The Yukon River Basin has a relatively intact ecosystem. It is a quality habitat for birds, mammal, fish, invertebrates, and one amphibian. The wood frog is the only amphibian able to survive in the ecosystem. This is due to its increased level of glucose in its cells. This addition acts as an antifreeze. It allows the frogs to survive the extremely cold winters. The basin consists of thousands of lakes, ponds, sloughs, wetlands, and rivers/streams to provide habitats for these animals. Within the basin there are more than 150 bird species, 40 mammals, and 18 fish species. There is an estimated 1.5 million ducks that breed here annually. It is also home to the longest salmon runs in history. Plant life includes white spruce, paper birch, and quaking aspen forests, willow and alder thickets, grasslands, and meows. In these areas are where the animals of the ecosystem thrive.

=== Salmon ===
The Yukon River Basin is home to the longest salmon runs in history. Salmon from this area are prized for their rich oily meat. This is due to the large fat reserves that they must build up in order to make the long journey up the Yukon River. A few examples of these prized salmon would be of the chinook, coho and chum salmon species.

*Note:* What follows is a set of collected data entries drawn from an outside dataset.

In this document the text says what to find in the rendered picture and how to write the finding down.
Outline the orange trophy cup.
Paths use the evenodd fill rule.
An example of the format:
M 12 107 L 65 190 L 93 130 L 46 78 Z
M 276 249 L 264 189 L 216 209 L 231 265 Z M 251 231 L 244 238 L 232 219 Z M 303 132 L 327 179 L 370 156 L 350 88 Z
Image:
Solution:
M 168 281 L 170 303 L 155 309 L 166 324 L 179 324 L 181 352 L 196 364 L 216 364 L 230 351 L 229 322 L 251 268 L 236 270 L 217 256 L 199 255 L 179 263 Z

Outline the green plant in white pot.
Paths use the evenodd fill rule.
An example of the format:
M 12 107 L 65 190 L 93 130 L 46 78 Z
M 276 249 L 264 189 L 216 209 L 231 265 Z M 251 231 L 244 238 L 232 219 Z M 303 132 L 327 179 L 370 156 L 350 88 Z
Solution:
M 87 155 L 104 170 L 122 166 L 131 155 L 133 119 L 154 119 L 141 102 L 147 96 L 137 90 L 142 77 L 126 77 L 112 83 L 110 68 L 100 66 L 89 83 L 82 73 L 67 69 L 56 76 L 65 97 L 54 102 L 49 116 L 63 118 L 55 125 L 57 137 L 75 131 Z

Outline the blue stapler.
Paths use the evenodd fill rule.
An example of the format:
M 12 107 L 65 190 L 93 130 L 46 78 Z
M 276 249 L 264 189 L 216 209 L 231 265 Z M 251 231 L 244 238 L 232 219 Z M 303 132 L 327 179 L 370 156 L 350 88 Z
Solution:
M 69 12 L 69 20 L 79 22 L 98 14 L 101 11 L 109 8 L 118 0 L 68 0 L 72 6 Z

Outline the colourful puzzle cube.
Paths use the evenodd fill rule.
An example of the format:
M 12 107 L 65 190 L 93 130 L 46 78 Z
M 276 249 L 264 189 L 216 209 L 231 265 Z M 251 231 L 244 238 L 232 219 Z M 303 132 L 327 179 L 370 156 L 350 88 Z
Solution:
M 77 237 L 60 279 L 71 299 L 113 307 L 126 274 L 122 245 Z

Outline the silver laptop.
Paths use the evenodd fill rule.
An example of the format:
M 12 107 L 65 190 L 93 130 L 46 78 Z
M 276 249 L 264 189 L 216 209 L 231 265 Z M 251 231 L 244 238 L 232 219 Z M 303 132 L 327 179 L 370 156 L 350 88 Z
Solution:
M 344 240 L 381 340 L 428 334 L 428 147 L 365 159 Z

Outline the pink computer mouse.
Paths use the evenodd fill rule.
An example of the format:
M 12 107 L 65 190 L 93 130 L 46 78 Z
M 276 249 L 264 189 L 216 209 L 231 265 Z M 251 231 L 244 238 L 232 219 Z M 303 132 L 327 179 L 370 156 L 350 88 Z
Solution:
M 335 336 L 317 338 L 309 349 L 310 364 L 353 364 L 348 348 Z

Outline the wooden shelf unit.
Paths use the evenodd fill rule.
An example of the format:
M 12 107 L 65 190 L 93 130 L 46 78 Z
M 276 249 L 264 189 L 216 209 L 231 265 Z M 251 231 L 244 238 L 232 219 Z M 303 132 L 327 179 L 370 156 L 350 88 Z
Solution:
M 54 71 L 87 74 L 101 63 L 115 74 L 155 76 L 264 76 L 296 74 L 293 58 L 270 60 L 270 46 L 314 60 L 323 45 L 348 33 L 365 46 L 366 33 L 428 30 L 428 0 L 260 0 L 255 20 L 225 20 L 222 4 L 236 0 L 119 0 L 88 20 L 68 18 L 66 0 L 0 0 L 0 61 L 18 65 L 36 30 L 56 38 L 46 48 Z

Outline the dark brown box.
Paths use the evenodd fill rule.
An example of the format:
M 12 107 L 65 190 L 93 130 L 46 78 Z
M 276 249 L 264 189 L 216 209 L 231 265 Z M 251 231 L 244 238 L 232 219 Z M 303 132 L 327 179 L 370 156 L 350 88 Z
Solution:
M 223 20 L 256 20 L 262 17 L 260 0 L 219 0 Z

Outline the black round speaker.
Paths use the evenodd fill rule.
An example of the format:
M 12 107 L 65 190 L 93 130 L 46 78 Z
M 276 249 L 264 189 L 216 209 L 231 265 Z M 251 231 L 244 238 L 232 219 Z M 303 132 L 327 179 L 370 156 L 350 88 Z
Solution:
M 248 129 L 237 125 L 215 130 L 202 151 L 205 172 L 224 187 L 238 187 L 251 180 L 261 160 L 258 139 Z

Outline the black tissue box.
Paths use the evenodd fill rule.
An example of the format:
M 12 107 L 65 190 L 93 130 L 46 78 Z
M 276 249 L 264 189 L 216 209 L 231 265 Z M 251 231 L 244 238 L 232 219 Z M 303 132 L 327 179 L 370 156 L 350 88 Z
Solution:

Not only are the salmon prized for their meat, but also as an economic resource for villages in the area. In these areas the salmon are typically dried, smoked, and frozen. Without these salmon runs it is possible that the ecosystem might not thrive. Therefore, the fisheries are managed by the Alaska Department of Fish and Game along with other national and international treaties.

Many studies have been done to watch the migratory patterns of the salmon. In one particular study researchers studied the migratory patterns of wild chinook salmon. They did this by capturing and tagging adult chinook salmon from June to mid July in the lower Yukon river. The tagged fish had radio transmitters, which were used to track the salmon and their migration patterns throughout the Yukon river. This data was then used to monitor the salmon in the river system.

Table 1:
| Category (year) | 2002 | 2003 | 2004 | All Years |
|---|---|---|---|---|
| Start of Tagging | 9 June | 3 June | 3 June | 3-9 June |
| End of Tagging | 13 July | 14 July | 19 July | 13-19 July |
| Captured | 1, 310 | 2,312 | 2,107 | 5,729 |
| Tagged | 768 | 1,097 | 995 | 2,860 |
| Moved Up River | 751 | 1,081 | 958 | 2,790 |
| Tracked Past Multiple Stations | 683 | 1,050 | 893 | 2,626 |
| Typical Pattern | 666 | 1,031 | 863 | 2,560 |

This is data regarding Chinook salmon migration in the Yukon river.

== Demographics ==
The Yukon River Basin has 4 towns/cities and 43 villages, with approximately 126,000 currently inhabitants. Of those, 10 percent still rely solely on the land and 83 percent are indigenous. In the towns of Dawson and Faro, there are 1,000-2,000 residents. The city Whitehorse has over 23,000 residents, while Fairbanks had around 84,000 residents. Villages around the basin hold anywhere from 30 to 800 people.